## WORK TO COMPLETE
Should a line below contain the word "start", report it.

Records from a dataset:
##########
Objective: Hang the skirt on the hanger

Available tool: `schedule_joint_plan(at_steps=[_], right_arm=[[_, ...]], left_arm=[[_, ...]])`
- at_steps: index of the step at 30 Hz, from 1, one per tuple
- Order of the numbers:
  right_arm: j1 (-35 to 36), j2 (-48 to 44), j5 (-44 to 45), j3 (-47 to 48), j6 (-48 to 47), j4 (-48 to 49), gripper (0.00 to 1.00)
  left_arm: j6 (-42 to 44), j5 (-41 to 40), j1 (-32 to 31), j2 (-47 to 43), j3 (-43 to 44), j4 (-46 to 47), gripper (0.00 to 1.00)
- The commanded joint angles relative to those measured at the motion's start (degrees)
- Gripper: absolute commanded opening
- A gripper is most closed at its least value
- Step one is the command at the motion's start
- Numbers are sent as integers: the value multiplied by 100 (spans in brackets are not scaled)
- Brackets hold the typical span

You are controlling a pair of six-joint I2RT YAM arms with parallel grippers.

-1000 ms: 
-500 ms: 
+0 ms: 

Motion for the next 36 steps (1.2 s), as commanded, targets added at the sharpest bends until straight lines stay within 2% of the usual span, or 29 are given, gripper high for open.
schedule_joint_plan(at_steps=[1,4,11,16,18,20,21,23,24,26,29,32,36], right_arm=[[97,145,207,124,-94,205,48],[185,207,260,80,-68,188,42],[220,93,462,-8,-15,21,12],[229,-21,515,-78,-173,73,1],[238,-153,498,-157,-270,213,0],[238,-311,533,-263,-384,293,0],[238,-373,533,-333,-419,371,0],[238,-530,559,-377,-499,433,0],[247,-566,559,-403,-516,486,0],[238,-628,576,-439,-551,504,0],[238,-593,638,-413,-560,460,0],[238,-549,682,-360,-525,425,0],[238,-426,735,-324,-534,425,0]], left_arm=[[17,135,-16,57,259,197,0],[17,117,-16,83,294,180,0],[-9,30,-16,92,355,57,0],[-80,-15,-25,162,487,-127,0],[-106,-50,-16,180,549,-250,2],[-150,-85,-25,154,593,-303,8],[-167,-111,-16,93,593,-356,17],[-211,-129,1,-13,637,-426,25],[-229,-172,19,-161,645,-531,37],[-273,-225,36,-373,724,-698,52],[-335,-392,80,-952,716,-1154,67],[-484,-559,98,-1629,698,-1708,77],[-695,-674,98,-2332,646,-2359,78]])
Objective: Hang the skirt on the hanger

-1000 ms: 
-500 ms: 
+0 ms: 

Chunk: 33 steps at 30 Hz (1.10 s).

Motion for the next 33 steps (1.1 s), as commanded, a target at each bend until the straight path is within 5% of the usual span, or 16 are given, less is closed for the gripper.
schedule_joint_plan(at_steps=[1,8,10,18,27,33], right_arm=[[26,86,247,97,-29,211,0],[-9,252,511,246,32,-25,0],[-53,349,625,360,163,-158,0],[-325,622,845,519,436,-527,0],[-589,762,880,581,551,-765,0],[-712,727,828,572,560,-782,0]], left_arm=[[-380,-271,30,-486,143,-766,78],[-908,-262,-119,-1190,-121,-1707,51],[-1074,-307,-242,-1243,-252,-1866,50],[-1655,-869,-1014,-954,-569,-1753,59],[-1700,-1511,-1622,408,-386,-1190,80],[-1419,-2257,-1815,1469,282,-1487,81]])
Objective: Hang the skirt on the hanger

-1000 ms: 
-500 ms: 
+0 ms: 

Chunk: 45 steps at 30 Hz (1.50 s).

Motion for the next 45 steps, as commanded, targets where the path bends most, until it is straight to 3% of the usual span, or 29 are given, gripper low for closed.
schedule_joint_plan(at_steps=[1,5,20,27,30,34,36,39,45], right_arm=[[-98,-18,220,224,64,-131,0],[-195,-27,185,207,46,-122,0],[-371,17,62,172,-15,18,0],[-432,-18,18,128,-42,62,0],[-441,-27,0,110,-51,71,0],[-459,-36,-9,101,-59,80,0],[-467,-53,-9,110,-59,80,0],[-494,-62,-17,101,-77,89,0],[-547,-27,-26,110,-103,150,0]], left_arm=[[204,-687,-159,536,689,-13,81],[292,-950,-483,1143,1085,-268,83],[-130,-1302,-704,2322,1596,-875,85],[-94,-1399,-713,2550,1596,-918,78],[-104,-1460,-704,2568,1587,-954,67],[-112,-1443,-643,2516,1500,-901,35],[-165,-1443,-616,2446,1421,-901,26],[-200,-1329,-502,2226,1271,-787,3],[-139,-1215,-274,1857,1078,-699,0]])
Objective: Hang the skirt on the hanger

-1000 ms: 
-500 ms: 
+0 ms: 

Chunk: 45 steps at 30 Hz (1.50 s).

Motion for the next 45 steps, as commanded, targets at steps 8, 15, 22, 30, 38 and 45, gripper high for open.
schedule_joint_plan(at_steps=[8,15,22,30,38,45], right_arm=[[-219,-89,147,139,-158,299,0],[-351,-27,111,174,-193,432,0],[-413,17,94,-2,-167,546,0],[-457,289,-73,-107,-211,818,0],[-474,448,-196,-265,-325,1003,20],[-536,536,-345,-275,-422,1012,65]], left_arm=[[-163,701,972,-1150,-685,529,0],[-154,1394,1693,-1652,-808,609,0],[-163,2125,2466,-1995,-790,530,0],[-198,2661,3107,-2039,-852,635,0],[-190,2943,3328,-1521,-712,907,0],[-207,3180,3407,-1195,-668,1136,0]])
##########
## ANSWER BELOW
- The commanded joint angles relative to those measured at the motion's start (degrees)
- Step one is the command at the motion's start

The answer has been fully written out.